Transfer Learning with Deep Convolutional Neural Networks for Classifying Cellular Morphological Changes

Abstract

The quantification and identification of cellular phenotypes from high-content microscopy images has proven to be very useful for understanding biological activity in response to different drug treatments. The traditional approach has been to use classical image analysis to quantify changes in cell morphology, which requires several nontrivial and independent analysis steps. Recently, convolutional neural networks have emerged as a compelling alternative, offering good predictive performance and the possibility to replace traditional workflows with a single network architecture. In this study, we applied the pretrained deep convolutional neural networks ResNet50, InceptionV3, and InceptionResnetV2 to predict cell mechanisms of action in response to chemical perturbations for two cell profiling datasets from the Broad Bioimage Benchmark Collection. These networks were pretrained on ImageNet, enabling much quicker model training. We obtain higher predictive accuracy than previously reported, between 95% and 97%. The ability to quickly and accurately distinguish between different cell morphologies from a scarce amount of labeled data illustrates the combined benefit of transfer learning and deep convolutional neural networks for interrogating cell-based images.
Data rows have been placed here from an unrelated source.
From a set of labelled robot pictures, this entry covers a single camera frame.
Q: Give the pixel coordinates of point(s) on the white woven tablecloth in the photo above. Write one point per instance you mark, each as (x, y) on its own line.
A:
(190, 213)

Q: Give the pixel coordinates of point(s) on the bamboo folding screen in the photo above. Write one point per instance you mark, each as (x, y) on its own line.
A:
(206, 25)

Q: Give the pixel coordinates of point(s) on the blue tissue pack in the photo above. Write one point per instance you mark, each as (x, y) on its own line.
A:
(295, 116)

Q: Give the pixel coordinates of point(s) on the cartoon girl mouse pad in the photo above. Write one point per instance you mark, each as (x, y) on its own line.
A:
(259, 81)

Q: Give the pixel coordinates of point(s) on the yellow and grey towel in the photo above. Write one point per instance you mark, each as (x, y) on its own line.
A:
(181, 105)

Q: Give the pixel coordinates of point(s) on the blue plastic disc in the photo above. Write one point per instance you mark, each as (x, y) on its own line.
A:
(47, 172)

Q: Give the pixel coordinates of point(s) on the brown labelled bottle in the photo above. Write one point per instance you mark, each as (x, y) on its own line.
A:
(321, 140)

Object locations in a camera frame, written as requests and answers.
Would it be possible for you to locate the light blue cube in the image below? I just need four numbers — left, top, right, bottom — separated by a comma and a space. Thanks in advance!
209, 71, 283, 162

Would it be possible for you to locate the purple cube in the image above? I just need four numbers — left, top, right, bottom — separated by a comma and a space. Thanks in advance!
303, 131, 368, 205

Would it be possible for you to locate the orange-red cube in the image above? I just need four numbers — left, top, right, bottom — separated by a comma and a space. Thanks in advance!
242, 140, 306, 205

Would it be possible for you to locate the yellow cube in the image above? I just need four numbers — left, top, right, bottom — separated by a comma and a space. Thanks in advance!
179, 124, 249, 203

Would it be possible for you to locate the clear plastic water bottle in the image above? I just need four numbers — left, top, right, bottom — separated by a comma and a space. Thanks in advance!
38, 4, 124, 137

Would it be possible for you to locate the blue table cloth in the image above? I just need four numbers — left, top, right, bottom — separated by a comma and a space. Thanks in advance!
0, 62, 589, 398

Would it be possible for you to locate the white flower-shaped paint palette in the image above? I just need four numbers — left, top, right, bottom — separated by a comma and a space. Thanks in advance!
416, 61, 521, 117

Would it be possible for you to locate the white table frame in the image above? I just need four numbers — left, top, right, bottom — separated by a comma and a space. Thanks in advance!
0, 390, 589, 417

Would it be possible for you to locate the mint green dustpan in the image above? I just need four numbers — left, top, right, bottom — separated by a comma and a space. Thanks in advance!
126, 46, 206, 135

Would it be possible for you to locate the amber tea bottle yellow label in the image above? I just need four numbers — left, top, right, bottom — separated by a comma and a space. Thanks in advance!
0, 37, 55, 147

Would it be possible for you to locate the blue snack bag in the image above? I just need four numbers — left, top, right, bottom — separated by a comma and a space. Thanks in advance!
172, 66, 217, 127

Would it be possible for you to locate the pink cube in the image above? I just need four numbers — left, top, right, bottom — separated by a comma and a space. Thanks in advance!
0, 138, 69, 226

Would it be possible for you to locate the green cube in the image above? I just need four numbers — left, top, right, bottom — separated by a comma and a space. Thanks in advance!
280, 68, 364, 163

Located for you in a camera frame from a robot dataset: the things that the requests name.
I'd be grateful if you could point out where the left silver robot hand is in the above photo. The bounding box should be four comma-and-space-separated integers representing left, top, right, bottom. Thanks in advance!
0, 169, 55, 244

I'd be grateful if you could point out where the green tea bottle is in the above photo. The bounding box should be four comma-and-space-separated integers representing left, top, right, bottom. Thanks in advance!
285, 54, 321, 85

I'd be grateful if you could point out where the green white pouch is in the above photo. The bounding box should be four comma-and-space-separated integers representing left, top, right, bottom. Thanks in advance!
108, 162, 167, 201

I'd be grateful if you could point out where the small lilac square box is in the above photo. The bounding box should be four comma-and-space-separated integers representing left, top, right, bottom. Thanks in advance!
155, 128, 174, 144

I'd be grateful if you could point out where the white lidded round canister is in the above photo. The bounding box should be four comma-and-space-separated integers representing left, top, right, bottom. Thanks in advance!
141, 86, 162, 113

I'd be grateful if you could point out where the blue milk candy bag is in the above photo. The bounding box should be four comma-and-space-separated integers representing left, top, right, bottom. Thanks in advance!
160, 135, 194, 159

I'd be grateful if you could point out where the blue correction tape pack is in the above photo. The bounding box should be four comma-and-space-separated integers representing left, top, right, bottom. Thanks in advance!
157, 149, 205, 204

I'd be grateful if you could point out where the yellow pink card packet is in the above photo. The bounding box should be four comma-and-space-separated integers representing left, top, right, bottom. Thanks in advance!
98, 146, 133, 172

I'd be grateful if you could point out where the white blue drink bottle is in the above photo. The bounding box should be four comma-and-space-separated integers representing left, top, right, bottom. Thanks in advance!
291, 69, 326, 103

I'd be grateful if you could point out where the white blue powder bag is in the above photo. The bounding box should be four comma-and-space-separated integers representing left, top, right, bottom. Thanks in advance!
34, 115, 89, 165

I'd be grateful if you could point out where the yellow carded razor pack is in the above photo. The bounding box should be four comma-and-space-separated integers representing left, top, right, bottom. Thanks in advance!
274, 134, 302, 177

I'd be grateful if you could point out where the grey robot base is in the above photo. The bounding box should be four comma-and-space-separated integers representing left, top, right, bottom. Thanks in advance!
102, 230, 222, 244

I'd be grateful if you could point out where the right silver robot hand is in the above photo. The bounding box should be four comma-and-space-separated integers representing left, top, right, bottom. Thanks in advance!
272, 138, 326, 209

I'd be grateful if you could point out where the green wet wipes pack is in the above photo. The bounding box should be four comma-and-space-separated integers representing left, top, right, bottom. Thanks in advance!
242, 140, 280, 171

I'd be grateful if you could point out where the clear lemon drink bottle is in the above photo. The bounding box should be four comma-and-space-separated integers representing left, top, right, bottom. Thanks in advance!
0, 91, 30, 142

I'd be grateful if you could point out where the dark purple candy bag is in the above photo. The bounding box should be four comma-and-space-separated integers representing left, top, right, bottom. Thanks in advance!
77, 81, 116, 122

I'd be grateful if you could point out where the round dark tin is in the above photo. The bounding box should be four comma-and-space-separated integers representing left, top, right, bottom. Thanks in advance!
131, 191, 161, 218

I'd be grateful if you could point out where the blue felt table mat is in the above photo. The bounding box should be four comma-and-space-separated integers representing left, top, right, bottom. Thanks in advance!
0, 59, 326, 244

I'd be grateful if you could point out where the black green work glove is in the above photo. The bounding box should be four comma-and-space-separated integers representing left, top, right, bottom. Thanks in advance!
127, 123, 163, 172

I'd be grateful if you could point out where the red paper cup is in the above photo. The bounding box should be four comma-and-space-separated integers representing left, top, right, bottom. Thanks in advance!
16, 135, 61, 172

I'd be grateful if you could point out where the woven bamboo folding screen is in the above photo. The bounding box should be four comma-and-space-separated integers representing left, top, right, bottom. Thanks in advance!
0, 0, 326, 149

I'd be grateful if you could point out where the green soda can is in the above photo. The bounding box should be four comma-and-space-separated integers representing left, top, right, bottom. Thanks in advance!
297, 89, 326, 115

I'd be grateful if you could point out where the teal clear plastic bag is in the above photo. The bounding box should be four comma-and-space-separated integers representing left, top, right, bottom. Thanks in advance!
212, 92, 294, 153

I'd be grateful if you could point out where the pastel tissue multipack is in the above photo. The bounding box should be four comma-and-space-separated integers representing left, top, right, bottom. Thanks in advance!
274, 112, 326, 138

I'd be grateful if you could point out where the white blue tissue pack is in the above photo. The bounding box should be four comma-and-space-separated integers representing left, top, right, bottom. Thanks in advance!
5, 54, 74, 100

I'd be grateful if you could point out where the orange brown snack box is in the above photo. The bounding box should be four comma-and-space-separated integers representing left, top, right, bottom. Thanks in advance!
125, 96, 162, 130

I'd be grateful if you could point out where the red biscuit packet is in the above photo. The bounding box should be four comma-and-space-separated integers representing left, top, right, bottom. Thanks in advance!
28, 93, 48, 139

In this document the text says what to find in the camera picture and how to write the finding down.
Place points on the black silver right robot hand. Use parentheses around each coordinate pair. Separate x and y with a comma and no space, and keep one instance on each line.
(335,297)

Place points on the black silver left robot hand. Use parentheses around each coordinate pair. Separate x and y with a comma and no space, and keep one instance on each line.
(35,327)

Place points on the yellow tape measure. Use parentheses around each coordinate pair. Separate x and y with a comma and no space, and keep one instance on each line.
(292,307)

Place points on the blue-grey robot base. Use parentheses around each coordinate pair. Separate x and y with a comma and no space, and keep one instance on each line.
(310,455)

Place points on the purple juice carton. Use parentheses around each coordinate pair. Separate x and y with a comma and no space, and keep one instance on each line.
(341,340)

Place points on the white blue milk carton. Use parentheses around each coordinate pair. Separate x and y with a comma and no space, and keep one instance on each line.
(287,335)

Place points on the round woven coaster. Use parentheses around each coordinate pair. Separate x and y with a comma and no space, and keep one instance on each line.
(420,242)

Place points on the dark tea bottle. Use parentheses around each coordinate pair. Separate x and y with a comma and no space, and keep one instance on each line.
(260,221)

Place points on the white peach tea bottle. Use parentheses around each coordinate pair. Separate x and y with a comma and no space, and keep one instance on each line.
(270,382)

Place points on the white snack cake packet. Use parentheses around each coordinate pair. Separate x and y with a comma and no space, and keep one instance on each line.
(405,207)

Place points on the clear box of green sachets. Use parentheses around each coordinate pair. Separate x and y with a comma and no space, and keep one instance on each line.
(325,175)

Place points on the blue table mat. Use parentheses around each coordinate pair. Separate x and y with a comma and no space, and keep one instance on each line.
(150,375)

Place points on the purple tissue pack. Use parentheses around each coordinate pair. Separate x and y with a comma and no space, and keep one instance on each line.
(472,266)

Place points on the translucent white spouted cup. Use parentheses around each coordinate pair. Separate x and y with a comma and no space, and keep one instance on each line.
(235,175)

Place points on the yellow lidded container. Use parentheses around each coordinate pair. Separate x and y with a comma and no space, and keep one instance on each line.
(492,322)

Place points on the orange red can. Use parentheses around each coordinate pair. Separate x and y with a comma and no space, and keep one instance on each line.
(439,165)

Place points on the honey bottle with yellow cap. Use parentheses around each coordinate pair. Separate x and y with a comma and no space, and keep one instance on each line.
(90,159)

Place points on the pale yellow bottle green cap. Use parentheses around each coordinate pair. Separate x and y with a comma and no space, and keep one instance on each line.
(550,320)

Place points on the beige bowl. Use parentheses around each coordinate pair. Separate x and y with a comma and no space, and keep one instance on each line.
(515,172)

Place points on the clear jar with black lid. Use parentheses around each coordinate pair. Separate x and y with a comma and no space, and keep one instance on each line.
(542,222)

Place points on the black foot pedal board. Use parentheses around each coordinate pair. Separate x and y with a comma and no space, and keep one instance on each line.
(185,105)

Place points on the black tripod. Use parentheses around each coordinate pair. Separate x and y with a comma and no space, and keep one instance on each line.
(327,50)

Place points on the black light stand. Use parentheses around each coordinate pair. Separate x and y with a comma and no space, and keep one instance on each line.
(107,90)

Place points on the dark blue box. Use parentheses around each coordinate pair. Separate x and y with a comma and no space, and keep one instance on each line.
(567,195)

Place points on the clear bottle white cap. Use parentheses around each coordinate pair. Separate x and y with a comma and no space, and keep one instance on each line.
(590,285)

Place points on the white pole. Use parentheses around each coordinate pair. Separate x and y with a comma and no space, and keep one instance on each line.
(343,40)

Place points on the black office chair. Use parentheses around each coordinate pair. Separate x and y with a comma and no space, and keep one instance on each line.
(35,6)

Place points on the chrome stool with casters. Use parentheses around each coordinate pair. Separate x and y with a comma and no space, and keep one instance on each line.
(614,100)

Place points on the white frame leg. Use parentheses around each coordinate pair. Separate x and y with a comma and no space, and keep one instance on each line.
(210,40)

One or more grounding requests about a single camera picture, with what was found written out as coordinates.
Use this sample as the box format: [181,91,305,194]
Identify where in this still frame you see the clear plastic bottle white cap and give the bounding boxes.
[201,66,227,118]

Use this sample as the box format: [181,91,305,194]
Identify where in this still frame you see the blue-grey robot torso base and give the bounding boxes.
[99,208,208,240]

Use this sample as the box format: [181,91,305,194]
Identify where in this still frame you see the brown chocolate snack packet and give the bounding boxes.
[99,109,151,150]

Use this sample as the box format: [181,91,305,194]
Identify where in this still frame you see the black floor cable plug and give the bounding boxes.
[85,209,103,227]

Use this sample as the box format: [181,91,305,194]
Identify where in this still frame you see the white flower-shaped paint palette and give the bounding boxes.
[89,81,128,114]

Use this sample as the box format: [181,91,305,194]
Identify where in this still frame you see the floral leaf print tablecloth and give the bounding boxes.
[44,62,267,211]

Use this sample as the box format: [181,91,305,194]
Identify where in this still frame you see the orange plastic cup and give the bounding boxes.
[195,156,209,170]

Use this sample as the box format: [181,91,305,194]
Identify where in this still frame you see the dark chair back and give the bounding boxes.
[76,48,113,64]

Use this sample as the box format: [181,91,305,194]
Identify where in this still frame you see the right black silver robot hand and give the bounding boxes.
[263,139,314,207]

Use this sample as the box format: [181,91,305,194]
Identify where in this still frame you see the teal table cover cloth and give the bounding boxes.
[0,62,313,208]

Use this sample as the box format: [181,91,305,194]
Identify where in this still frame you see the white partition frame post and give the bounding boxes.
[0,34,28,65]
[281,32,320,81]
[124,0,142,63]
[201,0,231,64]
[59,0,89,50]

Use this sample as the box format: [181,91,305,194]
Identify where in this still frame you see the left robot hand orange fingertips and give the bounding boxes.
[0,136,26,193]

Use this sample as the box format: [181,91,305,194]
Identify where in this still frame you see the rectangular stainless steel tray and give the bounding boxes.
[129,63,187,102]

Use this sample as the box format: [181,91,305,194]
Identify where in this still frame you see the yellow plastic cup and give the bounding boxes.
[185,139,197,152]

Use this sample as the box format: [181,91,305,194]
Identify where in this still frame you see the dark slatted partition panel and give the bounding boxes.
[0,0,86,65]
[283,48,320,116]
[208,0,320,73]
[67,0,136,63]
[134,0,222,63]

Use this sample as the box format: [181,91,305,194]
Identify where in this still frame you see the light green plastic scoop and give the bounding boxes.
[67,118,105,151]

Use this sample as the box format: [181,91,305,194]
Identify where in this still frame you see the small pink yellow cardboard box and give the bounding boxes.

Keywords: cell phenotypes; deep learning; high-content imaging; machine learning; transfer learning.

Figure 1.

(a) The different MoAs in the MoA dataset. Images were cropped and processed from the original training images. Act = actin disruption; MD = microtubule destabilization; Aur = aurora kinase inhibition; DR = DNA replication; Eg5 = Eg5 inhibition; PD = protein degradation; Ch = cholesterol lowering; DD = DNA damage; Epi = epithelial; KI = kinase inhibition; PS = protein synthesis; MS = microtubule stabilization. (b) The two different classes (positive and negative) in the translocation dataset. Positive means translocation; negative means no translocation. Images were cropped and processed from the original training images.

Figure 2.

Confusion matrices for hard predictions of compound–concentration pairs of the MoA dataset, with a mean accuracy of 97%, 97%, and 95% for ResNet50, InceptionV3, and InceptionResnetV2, respectively. Zeros are excluded for better visualization.

Figure 3.

A comparison of test set accuracy between pretrained applications and Xavier initialized applications of the same architectures and the same hyperparameter settings for the MoA dataset. The plot illustrates how pretrained applications greatly improve learning, where the pretrained ResNet50 application attained near 90% accuracy after just a single epoch of training.

Figure 4.

A comparison of test set accuracy between pretrained applications and Xavier initialized applications of the same architectures and the same hyperparameter settings for the translocation dataset. Each bar plot (nine in total) represents 30 replicate models, all trained with identical hyperparameter values.

Figure 5.

A comparison between the pretrained model and the fine-tuned model showing a subset of images that maximize certain filter output activations in the different layers of ResNet50 (attained using the keras-vis toolkit). The fine-tuned model was trained on the MoA dataset for 10 epochs.